(Records from a data collection)
/---
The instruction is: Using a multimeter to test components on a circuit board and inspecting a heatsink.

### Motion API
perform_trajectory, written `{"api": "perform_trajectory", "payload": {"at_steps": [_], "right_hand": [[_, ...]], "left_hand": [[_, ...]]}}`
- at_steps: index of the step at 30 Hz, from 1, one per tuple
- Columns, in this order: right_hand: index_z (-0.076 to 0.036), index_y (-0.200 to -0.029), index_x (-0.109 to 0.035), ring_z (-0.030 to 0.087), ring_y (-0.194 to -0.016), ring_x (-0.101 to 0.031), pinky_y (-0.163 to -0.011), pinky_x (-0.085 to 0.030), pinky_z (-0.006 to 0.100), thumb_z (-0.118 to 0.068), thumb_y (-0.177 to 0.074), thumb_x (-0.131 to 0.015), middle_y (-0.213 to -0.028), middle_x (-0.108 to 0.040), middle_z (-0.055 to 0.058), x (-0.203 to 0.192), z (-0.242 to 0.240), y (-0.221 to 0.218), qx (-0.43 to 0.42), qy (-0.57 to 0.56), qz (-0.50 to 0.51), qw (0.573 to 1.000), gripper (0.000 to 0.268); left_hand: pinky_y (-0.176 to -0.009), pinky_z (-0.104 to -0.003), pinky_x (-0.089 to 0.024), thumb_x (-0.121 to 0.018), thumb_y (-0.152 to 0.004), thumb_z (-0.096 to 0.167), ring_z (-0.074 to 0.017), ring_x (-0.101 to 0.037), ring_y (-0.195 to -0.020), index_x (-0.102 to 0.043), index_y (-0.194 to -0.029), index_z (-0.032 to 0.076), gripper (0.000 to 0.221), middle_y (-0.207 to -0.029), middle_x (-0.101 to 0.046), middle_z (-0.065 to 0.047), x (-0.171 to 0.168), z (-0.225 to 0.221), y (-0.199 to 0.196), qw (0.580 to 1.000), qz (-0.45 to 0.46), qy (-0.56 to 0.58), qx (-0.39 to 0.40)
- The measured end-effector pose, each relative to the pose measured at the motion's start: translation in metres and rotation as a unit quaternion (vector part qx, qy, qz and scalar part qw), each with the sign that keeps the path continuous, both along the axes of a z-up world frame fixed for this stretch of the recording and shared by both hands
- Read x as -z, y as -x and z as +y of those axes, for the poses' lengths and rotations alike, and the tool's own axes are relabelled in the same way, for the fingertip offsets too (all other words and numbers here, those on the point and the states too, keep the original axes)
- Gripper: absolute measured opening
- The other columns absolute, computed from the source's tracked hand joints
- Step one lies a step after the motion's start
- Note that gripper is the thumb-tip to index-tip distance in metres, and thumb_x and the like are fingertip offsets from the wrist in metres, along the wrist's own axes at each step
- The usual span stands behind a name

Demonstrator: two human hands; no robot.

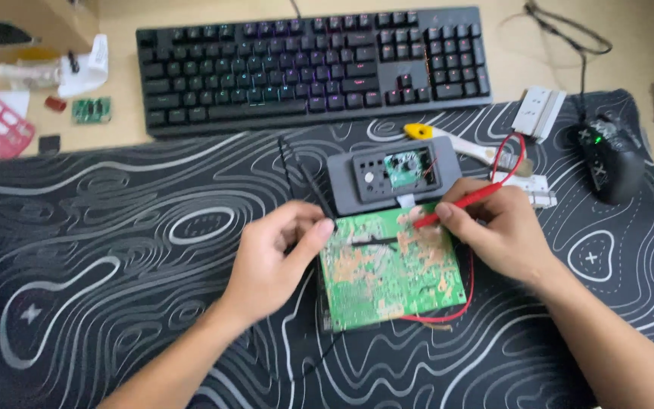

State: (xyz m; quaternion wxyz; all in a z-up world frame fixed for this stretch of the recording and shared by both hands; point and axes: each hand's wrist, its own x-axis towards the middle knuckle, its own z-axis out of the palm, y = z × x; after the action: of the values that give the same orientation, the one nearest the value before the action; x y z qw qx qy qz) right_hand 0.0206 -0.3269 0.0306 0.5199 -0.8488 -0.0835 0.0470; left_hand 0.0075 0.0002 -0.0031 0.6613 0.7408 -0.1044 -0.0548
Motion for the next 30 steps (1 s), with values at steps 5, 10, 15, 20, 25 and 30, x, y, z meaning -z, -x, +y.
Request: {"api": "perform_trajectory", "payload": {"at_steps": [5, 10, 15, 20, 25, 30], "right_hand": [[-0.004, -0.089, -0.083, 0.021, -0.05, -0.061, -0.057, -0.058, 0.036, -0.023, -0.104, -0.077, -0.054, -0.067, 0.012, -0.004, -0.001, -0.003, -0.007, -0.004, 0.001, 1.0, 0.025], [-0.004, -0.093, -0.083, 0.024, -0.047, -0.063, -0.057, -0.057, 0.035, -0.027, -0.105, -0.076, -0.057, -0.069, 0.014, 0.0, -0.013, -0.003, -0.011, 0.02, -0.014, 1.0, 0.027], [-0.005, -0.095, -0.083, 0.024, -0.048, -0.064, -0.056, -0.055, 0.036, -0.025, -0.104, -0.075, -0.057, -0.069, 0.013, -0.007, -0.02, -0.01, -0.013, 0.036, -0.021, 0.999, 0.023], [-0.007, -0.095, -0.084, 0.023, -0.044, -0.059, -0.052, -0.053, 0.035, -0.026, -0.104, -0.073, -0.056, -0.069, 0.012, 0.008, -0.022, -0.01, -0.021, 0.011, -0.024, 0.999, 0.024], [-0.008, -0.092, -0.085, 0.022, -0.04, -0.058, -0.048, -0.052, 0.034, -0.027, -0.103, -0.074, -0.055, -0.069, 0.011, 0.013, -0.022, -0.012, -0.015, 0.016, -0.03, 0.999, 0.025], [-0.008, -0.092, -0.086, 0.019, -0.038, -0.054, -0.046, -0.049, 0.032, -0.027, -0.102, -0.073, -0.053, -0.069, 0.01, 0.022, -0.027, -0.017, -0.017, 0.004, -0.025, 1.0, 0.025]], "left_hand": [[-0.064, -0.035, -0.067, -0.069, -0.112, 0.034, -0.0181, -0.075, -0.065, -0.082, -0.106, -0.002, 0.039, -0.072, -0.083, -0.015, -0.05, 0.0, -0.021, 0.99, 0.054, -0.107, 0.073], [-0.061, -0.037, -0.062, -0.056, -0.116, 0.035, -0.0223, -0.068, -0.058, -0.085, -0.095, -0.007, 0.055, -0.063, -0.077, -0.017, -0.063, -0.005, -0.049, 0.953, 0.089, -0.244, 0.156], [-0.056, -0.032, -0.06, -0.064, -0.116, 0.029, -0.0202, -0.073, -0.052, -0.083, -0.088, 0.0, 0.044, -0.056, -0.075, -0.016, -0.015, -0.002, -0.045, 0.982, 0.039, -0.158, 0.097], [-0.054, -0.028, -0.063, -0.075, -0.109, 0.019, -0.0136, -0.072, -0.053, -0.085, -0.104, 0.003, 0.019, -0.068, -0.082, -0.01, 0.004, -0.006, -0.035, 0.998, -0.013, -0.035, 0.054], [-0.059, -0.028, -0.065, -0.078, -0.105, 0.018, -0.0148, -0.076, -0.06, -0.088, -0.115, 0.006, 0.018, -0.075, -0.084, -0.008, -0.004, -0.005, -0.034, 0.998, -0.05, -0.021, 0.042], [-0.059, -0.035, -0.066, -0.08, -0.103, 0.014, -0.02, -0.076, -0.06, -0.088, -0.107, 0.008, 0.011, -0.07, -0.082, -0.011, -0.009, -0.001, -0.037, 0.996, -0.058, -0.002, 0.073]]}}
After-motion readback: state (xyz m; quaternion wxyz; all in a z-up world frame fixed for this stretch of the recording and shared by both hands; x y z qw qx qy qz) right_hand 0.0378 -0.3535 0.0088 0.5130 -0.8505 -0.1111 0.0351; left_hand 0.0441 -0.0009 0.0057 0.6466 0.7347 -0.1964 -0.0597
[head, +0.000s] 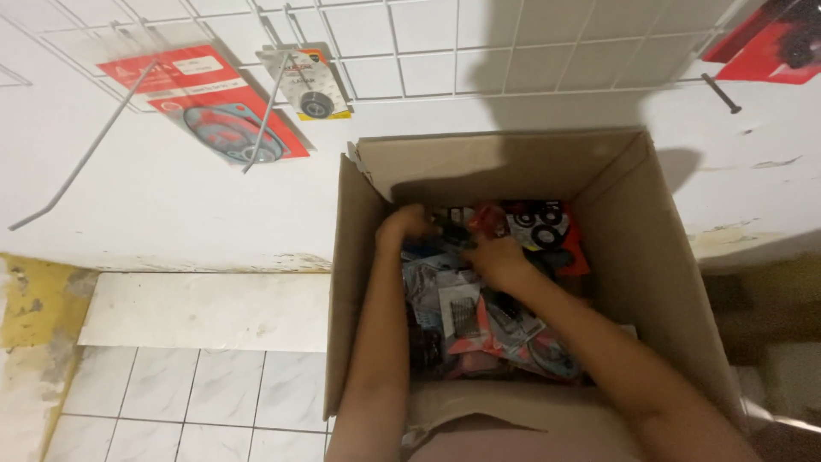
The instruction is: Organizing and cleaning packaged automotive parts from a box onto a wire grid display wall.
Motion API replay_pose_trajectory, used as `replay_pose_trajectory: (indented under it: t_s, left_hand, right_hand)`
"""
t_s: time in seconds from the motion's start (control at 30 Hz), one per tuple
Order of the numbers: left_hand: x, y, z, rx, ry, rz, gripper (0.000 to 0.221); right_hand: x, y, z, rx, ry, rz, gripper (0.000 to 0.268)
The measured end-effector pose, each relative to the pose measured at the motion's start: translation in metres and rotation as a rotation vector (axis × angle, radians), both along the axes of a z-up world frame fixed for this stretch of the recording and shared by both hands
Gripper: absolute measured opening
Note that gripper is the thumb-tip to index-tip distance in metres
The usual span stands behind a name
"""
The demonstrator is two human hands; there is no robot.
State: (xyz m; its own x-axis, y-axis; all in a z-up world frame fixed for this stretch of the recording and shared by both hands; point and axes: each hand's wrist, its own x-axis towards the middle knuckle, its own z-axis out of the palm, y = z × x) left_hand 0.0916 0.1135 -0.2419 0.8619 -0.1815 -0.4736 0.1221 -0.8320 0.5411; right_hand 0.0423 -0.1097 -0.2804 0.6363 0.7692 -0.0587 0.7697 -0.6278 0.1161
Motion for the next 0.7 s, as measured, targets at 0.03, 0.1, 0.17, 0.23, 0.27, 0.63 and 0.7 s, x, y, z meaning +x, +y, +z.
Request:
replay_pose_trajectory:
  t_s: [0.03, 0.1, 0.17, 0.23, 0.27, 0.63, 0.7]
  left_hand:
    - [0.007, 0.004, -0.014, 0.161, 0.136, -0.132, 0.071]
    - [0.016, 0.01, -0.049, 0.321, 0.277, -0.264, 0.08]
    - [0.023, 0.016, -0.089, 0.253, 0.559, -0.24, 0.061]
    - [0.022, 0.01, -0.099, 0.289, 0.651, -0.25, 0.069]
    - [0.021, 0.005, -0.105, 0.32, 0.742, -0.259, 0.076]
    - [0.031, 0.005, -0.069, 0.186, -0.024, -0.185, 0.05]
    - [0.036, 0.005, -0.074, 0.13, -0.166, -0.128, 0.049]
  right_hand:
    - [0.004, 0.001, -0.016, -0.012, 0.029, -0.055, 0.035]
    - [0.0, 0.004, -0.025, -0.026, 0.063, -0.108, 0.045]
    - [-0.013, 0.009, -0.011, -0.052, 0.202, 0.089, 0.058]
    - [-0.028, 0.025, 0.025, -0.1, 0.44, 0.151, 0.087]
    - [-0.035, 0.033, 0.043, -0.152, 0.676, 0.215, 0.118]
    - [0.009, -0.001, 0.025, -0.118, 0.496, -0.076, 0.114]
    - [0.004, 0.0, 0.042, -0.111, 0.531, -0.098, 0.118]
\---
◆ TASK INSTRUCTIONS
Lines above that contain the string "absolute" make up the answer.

◆ TASK RESPONSE
- Gripper: absolute measured opening
- The other columns absolute, computed from the source's tracked hand joints
Gripper: absolute measured opening

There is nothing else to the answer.